▶ [WHAT TO WORK ON] Please count how many lines below contain the word "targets" and give nothing but that figure.

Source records

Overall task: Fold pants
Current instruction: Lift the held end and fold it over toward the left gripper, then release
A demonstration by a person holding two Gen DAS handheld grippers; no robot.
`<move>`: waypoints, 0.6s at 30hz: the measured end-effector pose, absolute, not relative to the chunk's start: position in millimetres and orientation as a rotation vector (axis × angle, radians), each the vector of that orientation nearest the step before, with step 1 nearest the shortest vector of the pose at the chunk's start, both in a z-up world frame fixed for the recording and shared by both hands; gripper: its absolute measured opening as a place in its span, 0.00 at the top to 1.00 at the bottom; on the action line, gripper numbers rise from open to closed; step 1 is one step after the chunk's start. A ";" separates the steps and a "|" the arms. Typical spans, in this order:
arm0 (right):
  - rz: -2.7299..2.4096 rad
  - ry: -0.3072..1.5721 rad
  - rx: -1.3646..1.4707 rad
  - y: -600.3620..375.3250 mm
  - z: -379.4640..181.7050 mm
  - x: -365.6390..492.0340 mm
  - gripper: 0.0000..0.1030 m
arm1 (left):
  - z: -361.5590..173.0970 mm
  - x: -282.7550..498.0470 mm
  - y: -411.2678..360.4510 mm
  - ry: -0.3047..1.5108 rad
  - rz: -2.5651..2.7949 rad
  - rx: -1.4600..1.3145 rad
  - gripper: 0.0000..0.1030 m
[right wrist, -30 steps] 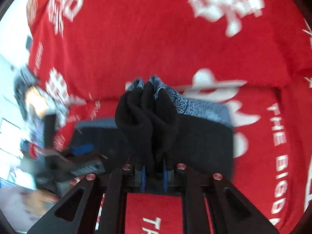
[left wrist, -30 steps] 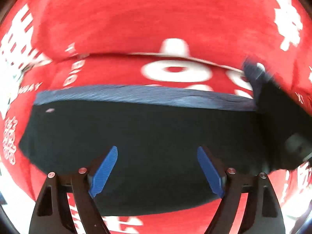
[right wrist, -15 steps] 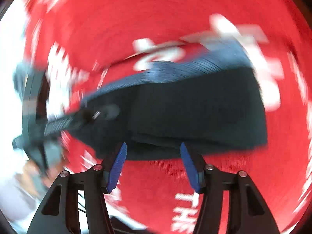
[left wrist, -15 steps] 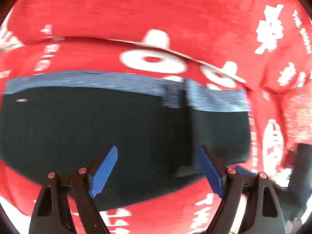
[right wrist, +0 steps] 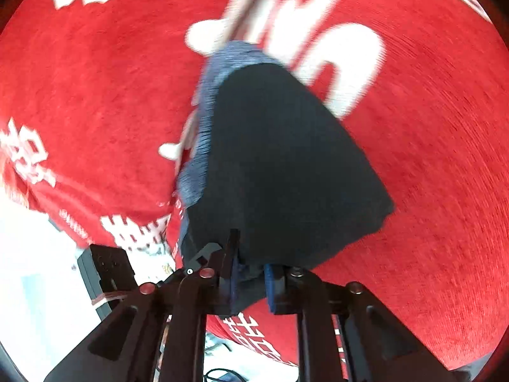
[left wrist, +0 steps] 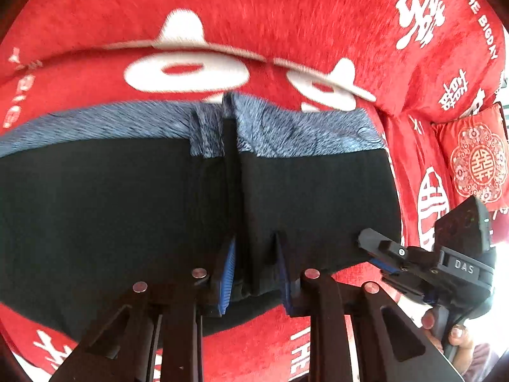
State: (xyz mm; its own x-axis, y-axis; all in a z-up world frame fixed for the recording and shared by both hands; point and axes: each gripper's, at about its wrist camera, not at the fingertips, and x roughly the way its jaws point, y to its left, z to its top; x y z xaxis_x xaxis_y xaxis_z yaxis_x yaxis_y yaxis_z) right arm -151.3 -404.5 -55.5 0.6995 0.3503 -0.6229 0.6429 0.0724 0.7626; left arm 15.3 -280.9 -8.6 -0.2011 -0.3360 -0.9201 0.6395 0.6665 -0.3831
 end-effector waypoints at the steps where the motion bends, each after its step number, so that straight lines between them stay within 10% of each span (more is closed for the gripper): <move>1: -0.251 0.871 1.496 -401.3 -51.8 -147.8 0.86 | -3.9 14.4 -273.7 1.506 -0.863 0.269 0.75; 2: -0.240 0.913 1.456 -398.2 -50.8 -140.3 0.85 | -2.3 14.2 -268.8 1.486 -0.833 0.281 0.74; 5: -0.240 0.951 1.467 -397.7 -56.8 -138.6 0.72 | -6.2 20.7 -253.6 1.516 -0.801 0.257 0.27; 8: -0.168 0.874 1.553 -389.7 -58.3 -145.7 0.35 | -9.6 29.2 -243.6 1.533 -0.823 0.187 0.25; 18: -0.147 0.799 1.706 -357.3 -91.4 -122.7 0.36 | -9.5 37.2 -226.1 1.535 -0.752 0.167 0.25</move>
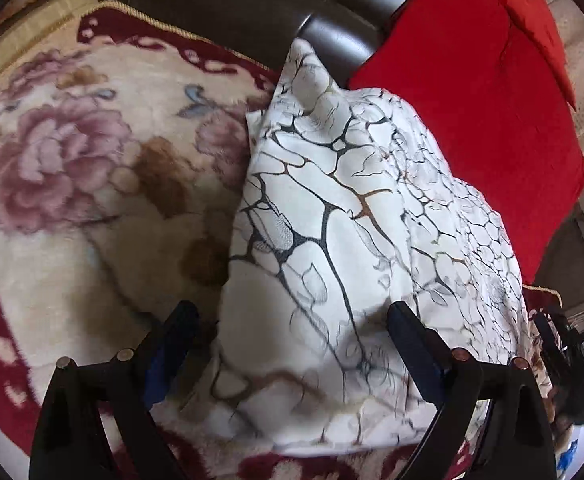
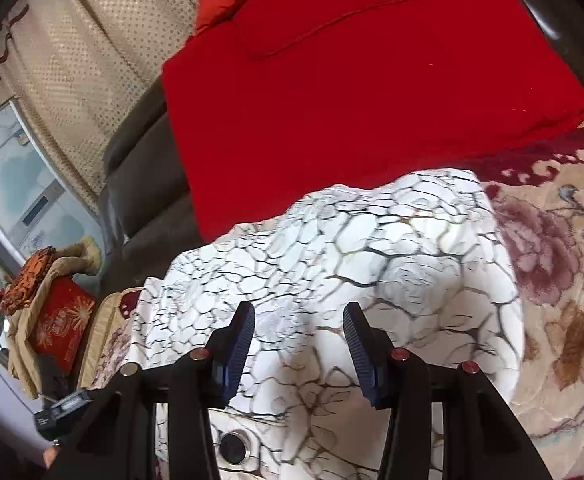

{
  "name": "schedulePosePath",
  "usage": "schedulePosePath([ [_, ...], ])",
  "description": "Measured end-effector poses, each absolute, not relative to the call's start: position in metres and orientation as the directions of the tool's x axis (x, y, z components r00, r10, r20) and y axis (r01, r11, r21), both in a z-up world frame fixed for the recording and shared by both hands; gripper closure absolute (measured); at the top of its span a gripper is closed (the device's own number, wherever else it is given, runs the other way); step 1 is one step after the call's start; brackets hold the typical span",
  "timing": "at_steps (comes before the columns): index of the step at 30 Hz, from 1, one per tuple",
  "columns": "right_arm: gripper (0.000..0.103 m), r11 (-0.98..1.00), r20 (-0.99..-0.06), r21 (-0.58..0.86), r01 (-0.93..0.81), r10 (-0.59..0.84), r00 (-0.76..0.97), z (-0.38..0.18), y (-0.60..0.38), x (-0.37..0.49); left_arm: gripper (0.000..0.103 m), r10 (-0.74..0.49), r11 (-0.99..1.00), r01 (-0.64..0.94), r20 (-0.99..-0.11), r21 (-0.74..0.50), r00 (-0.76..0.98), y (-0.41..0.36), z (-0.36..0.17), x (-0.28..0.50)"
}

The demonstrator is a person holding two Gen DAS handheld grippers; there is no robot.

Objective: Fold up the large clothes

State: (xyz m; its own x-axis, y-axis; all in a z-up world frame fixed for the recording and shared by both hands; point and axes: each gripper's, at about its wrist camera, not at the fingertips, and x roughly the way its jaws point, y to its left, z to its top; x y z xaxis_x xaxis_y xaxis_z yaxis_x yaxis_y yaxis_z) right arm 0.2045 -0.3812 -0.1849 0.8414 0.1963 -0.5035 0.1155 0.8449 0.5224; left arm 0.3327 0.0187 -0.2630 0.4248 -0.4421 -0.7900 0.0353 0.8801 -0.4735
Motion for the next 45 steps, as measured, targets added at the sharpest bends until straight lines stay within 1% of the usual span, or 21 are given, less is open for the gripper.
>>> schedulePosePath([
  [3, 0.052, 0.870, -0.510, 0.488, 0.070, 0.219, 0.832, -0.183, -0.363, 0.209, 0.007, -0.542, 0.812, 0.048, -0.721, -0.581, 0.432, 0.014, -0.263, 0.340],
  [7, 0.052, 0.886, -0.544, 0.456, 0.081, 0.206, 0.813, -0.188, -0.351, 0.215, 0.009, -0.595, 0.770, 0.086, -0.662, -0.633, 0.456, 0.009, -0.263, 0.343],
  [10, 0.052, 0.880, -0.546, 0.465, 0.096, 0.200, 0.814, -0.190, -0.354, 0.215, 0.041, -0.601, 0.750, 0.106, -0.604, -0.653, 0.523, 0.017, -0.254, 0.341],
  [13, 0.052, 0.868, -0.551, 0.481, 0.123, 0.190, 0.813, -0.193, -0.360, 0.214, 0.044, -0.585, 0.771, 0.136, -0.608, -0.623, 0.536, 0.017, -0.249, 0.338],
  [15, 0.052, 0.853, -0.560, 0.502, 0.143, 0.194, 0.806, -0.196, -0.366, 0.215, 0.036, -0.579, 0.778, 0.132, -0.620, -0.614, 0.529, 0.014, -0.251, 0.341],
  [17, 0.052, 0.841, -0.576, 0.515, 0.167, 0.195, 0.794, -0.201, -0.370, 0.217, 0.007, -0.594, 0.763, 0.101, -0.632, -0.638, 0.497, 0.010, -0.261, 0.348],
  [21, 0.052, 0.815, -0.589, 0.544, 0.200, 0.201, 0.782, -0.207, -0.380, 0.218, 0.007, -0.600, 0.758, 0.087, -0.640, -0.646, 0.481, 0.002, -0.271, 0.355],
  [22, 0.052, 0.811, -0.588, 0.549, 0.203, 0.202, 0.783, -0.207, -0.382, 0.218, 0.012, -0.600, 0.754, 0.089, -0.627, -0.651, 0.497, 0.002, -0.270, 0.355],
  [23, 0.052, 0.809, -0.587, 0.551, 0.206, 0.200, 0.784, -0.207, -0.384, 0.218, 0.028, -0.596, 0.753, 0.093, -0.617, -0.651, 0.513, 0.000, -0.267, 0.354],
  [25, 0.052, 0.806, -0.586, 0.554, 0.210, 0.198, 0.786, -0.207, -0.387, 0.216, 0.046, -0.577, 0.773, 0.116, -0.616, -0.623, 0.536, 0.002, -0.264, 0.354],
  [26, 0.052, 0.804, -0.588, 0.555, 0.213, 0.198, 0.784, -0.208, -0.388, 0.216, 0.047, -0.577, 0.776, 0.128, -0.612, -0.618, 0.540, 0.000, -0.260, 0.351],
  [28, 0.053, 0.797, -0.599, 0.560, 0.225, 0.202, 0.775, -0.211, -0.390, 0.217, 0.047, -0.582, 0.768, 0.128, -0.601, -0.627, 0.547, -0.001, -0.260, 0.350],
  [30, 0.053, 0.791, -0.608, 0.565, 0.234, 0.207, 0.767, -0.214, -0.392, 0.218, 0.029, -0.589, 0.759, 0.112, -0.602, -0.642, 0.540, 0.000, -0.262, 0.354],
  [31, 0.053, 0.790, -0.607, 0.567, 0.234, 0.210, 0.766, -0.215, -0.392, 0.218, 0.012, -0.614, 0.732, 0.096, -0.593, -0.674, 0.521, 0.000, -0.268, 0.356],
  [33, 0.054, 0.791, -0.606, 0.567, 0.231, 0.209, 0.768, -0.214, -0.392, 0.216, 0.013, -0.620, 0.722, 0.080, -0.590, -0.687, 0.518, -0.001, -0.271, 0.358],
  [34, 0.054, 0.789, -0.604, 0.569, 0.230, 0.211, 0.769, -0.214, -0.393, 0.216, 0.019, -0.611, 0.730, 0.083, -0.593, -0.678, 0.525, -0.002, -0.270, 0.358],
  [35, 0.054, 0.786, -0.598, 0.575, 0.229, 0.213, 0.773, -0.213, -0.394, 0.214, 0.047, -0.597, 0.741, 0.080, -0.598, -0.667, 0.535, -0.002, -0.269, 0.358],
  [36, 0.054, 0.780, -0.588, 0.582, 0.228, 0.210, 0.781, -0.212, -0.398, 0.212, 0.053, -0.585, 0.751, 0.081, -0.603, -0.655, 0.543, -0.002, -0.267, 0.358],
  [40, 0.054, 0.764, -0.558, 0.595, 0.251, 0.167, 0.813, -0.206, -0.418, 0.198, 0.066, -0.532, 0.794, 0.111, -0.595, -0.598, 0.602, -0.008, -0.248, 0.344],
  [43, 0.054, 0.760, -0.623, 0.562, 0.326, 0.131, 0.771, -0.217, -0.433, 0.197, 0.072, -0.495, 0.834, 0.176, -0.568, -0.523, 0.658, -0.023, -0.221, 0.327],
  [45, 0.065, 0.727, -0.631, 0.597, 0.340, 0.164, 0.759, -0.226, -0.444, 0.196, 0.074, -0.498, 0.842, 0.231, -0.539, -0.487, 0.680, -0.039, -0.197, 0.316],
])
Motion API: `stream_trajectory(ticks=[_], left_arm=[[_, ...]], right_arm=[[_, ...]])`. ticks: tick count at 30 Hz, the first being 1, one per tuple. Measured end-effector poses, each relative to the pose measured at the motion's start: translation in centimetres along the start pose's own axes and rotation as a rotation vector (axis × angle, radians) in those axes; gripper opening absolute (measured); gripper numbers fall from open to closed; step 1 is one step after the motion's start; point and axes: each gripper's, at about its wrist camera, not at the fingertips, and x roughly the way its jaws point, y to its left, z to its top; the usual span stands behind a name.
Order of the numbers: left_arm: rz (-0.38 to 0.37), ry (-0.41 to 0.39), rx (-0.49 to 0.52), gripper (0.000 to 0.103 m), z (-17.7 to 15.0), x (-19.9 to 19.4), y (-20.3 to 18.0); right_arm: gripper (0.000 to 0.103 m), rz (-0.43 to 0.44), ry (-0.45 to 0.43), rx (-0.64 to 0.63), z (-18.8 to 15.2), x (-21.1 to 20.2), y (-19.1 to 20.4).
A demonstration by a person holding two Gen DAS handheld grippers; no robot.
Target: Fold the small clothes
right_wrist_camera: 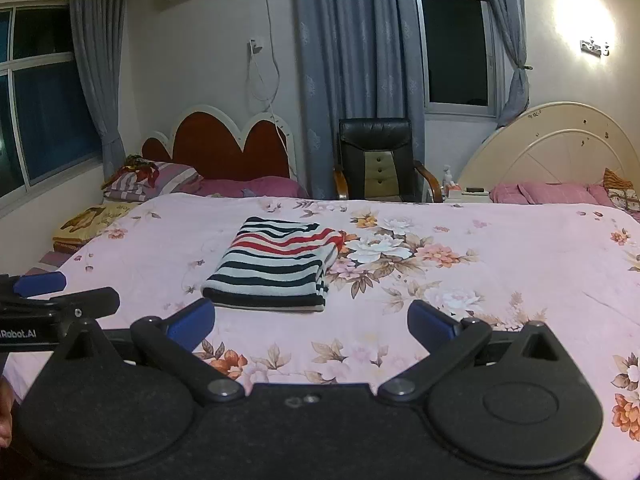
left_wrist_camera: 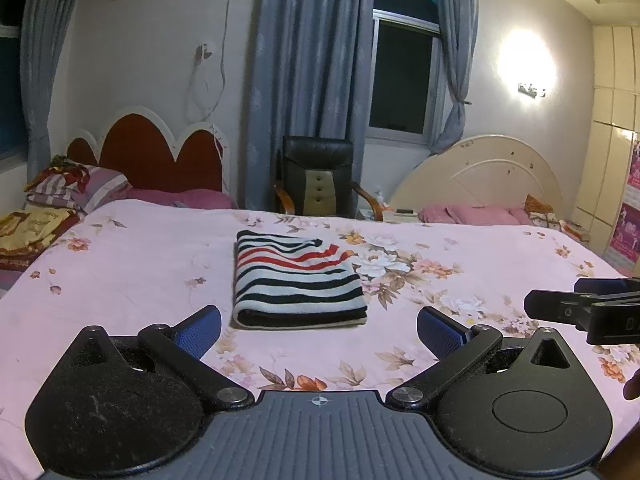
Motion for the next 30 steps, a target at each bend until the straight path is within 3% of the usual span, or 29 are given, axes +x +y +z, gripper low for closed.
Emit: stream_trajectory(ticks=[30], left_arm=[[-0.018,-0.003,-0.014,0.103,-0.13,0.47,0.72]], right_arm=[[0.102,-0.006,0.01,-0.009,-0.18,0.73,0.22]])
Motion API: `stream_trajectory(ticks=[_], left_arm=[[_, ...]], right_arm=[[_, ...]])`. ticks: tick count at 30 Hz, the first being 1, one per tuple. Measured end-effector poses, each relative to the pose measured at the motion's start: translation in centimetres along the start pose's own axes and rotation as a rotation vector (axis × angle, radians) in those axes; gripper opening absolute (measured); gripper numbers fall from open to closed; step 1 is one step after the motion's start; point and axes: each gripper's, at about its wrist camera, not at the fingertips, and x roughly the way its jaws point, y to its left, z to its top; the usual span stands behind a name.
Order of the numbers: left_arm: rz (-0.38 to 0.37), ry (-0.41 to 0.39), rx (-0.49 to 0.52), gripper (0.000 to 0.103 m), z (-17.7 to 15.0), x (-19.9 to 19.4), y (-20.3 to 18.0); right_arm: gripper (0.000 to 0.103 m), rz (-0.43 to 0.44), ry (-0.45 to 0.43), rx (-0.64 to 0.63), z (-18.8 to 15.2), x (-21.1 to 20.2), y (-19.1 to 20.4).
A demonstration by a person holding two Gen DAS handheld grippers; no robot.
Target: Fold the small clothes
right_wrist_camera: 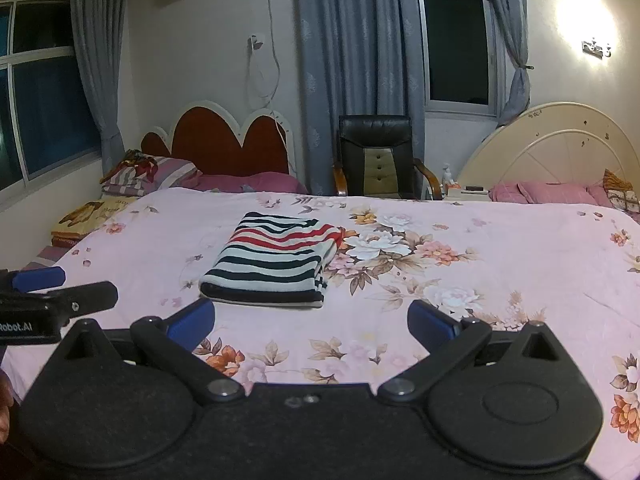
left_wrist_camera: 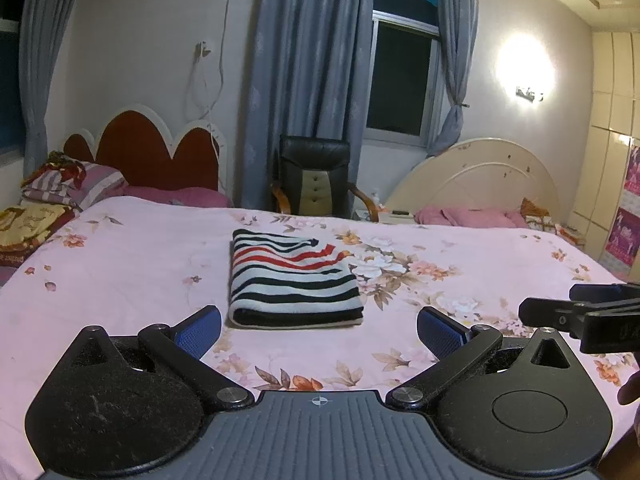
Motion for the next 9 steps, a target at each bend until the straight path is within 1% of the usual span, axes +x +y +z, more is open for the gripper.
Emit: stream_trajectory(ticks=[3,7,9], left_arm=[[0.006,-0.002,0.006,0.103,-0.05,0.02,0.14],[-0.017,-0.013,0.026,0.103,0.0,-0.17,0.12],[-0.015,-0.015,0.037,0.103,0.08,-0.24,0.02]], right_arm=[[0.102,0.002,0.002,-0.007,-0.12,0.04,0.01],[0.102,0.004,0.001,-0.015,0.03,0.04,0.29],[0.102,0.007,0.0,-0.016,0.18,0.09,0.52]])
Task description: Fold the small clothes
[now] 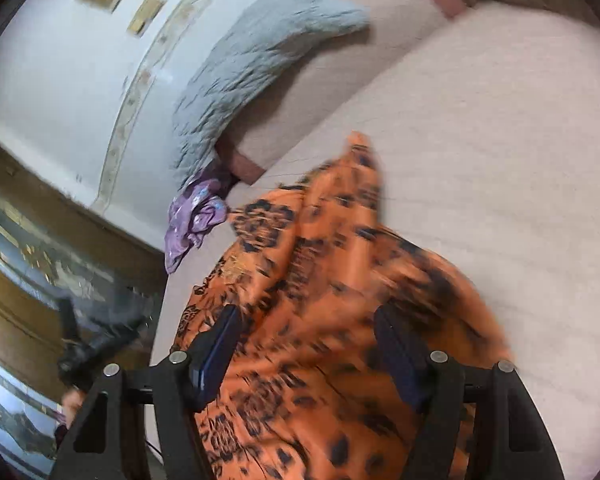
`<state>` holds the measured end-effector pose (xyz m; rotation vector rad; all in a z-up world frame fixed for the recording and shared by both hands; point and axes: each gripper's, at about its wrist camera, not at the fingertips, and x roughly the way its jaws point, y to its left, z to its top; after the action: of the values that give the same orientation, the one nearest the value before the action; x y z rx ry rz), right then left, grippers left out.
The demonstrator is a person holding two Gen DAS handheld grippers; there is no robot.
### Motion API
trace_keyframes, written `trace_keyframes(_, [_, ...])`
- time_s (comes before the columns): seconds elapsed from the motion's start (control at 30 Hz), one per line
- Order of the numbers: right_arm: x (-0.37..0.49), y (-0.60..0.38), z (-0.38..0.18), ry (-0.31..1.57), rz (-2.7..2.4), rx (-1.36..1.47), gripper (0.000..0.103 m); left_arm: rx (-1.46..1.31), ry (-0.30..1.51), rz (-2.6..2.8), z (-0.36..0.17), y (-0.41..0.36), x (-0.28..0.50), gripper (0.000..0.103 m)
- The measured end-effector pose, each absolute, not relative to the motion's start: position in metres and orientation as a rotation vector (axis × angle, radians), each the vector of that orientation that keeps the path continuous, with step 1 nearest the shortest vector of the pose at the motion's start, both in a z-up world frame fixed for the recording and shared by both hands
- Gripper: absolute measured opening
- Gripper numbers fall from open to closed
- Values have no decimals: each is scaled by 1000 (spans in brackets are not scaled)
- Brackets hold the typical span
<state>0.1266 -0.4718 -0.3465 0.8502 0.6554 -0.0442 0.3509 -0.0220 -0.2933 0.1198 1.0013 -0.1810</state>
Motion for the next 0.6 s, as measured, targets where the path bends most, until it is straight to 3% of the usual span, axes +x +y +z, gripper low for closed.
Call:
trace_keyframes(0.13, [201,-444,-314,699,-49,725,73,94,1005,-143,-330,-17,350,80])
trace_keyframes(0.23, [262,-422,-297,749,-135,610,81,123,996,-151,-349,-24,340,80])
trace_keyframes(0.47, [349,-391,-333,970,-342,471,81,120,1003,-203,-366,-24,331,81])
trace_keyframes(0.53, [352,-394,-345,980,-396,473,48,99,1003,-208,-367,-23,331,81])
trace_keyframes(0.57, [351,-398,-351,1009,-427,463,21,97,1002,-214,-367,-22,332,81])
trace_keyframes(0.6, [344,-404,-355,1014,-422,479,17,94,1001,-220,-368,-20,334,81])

▶ [TASK RESPONSE] 2